=== Dataset section ===
- - - -
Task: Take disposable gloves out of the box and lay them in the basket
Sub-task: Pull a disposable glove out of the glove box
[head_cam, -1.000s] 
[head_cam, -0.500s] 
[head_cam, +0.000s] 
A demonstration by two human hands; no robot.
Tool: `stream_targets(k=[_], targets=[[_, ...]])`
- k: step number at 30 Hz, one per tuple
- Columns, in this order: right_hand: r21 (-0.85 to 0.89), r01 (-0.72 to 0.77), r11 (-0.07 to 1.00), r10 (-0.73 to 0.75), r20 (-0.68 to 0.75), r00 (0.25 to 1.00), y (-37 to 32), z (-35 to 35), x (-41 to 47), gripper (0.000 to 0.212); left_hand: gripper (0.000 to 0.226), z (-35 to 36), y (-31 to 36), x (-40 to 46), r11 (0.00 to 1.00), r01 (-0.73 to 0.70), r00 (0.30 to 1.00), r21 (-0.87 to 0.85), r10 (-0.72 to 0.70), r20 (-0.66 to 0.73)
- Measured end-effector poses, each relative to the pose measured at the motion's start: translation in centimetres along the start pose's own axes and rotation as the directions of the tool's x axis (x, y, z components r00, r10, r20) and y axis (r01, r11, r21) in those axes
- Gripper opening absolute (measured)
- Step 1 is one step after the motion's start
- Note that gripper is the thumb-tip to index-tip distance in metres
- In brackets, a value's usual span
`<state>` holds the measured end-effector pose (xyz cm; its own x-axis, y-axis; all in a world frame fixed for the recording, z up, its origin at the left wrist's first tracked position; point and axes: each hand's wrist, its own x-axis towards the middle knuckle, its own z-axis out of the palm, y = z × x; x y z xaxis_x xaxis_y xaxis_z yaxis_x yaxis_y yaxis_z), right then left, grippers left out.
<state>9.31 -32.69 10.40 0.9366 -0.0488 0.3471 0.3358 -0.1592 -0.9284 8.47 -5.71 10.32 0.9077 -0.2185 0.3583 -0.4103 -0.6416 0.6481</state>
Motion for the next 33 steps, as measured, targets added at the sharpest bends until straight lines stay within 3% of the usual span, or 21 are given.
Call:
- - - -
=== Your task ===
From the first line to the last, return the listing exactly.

=== Final answer ===
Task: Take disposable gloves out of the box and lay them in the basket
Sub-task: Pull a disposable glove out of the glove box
[head_cam, -1.000s] 
[head_cam, -0.500s] 
[head_cam, +0.000s] 
A demonstration by two human hands; no robot.
Tool: `stream_targets(k=[_], targets=[[_, ...]])`
- k: step number at 30 Hz, one per tuple
- Columns, in this order: right_hand: r21 (-0.85 to 0.89), r01 (-0.72 to 0.77), r11 (-0.07 to 1.00), r10 (-0.73 to 0.75), r20 (-0.68 to 0.75), r00 (0.25 to 1.00), y (-37 to 32), z (-35 to 35), x (-41 to 47), gripper (0.000 to 0.212); left_hand: gripper (0.000 to 0.226), z (-35 to 36), y (-31 to 36), x (-40 to 46), r11 (0.00 to 1.00), r01 (-0.73 to 0.70), r00 (0.30 to 1.00), r21 (-0.87 to 0.85), r10 (-0.72 to 0.70), r20 (-0.66 to 0.73)
- Measured end-effector poses, each relative to the pose measured at the motion's start: translation in centimetres along the start pose's own axes and rotation as the directions of the tool's x axis (x, y, z components r00, r10, r20) and y axis (r01, r11, r21) in those axes
- Gripper opening absolute (measured)
- Step 1 is one step after the motion's start
- Note that gripper is the thumb-tip to index-tip distance in metres
- In brackets, a value's usual span
`<state>` holds the measured end-effector pose (xyz cm; its own x-axis, y-axis; all in a world frame fixed for the recording, z up, its origin at the left wrist's first tracked position; point and axes: each hand's wrist, its own x-axis towards the middle knuckle, its own z-axis out of the palm, y = z × x; x y z xaxis_x xaxis_y xaxis_z yaxis_x yaxis_y yaxis_z), right then left, grippers left out.
<state>9.31 -32.69 10.40 0.9366 -0.0488 0.3471 0.3358 -0.1592 -0.9284 8.47 -5.71 10.32 0.9077 -0.2185 0.3583 -0.4103 -0.6416 0.6481</state>
Motion for the next 33 steps, as measured, targets added at the sharpest bends until straight lines stay within 3% of the usual span, or 21 are given.
Call:

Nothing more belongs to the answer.